Sabina Spielrein (Emilia Fox), dichiarata isterica, è la prima paziente su cui Carl Gustav Jung (Iain Glen) applica la psicanalisi. Il loro legame si stringe fino a trasformarsi in una travolgente relazione, destinata a concludersi per volere del medico. Tornata in Russia, Sabina diventa a sua volta psicoanalista e fonda, dopo la rivoluzione, un asilo in cui mette in pratica le sue teorie educative, malviste dal regime stalinista.

Faenza prova a rendere giustizia alla memoria di un personaggio che ha influenzato non poco la psicologia, ma il risultato è alquanto deludente sia nell'approccio alla materia narrativa sia nella resa, di matrice televisiva.
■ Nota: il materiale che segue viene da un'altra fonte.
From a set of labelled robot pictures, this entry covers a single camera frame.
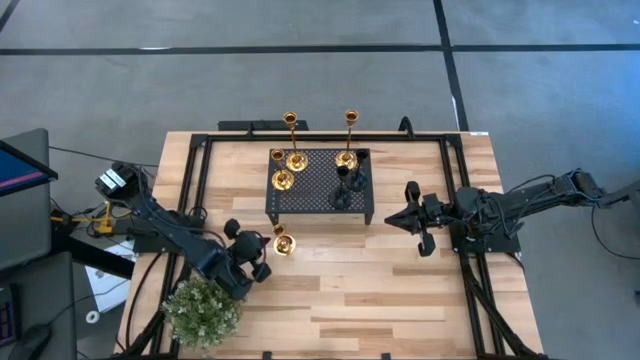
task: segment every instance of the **potted plant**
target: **potted plant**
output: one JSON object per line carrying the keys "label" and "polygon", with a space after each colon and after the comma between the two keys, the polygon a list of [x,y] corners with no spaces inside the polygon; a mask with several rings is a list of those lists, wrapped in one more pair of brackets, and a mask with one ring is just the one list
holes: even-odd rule
{"label": "potted plant", "polygon": [[180,344],[209,348],[238,331],[239,305],[218,285],[196,277],[179,283],[162,309]]}

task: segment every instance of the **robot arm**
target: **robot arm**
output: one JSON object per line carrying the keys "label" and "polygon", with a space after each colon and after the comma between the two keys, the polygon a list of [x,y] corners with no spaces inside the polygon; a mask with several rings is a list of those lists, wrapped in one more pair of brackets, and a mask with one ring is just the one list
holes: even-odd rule
{"label": "robot arm", "polygon": [[453,203],[440,202],[436,194],[423,196],[419,204],[420,189],[416,182],[407,183],[407,207],[385,219],[385,223],[411,234],[420,233],[418,250],[429,256],[435,249],[429,227],[449,225],[452,233],[462,235],[464,244],[459,250],[478,253],[517,252],[519,243],[514,239],[524,225],[526,216],[564,206],[608,206],[618,201],[637,199],[640,181],[611,194],[599,188],[591,175],[576,169],[552,180],[518,187],[505,194],[463,187],[458,189]]}
{"label": "robot arm", "polygon": [[250,262],[256,281],[270,274],[266,263],[257,263],[269,238],[255,231],[240,231],[240,224],[231,219],[225,234],[236,241],[228,249],[216,241],[196,235],[197,228],[178,223],[171,212],[151,196],[147,177],[135,166],[116,162],[96,179],[96,190],[114,204],[131,209],[138,218],[148,221],[167,240],[181,249],[185,260],[209,281],[215,281],[234,299],[242,299],[251,289],[253,280],[240,268]]}

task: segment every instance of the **black perforated tray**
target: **black perforated tray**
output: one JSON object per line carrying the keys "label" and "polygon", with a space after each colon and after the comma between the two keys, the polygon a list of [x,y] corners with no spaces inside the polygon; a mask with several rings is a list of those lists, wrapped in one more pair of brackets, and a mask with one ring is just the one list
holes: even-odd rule
{"label": "black perforated tray", "polygon": [[[345,210],[335,209],[329,204],[329,193],[340,185],[336,174],[336,155],[346,149],[301,149],[309,158],[309,166],[301,172],[292,172],[295,177],[293,187],[278,191],[271,184],[276,172],[276,163],[269,156],[269,174],[267,176],[267,201],[265,212],[272,224],[278,223],[278,214],[364,214],[365,223],[371,222],[373,215],[373,177],[371,176],[371,153],[360,169],[369,179],[369,185],[362,192],[351,192],[351,206]],[[285,159],[293,149],[283,149]]]}

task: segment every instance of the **wooden table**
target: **wooden table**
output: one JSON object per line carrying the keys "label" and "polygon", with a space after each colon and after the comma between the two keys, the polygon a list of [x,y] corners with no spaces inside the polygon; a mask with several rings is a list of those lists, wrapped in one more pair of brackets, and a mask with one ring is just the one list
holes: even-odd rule
{"label": "wooden table", "polygon": [[[461,136],[472,186],[502,191],[489,137]],[[178,203],[190,137],[188,132],[167,135],[153,191],[167,209]],[[335,142],[299,146],[337,147]],[[245,229],[272,235],[264,197],[268,149],[276,147],[287,148],[290,143],[214,143],[204,199],[209,228],[222,233],[224,222],[233,217]],[[375,214],[371,225],[365,226],[361,215],[281,219],[297,240],[295,252],[282,257],[269,247],[272,276],[249,293],[238,335],[205,352],[208,356],[257,359],[263,351],[272,351],[274,358],[379,358],[383,352],[393,358],[474,358],[460,264],[448,230],[433,229],[437,249],[421,258],[417,236],[383,222],[406,206],[403,191],[410,180],[420,184],[423,194],[435,192],[448,201],[438,145],[369,142],[354,147],[372,151]],[[202,150],[194,174],[199,172],[201,158]],[[455,156],[451,159],[457,173]],[[193,204],[196,182],[194,176],[187,208]],[[456,186],[460,186],[457,176]],[[131,298],[152,258],[143,255],[136,263],[118,335],[122,343]],[[522,270],[504,254],[488,254],[487,259],[497,307],[525,344],[541,352]],[[140,291],[131,341],[158,307],[165,264],[163,255]],[[485,346],[491,352],[488,319],[480,312]],[[165,327],[162,352],[168,351],[169,337],[170,329]],[[201,350],[184,347],[180,353],[186,358],[203,355]]]}

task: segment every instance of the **monitor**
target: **monitor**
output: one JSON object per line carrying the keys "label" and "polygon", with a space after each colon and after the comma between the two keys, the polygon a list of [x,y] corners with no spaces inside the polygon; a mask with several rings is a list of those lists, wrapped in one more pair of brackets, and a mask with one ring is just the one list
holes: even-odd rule
{"label": "monitor", "polygon": [[58,173],[0,140],[0,197],[58,179]]}
L'idea del parallelo tra passato e presente, reso con continui flashback, è debole e viene sviluppata in maniera insulsa, così da non capire il motivo del suo inserimento. Interessante l'abbrivio in cui viene a definirsi il rapporto medico-paziente, decisamente più superficiale e patetico il resto. Non mancano buchi temporali, incongruenze e passaggi a dir poco disastrosi (gli studiosi che si procurano la lista dei bambini dell'asilo attraverso un ex agente del KGB). Dimenticabile.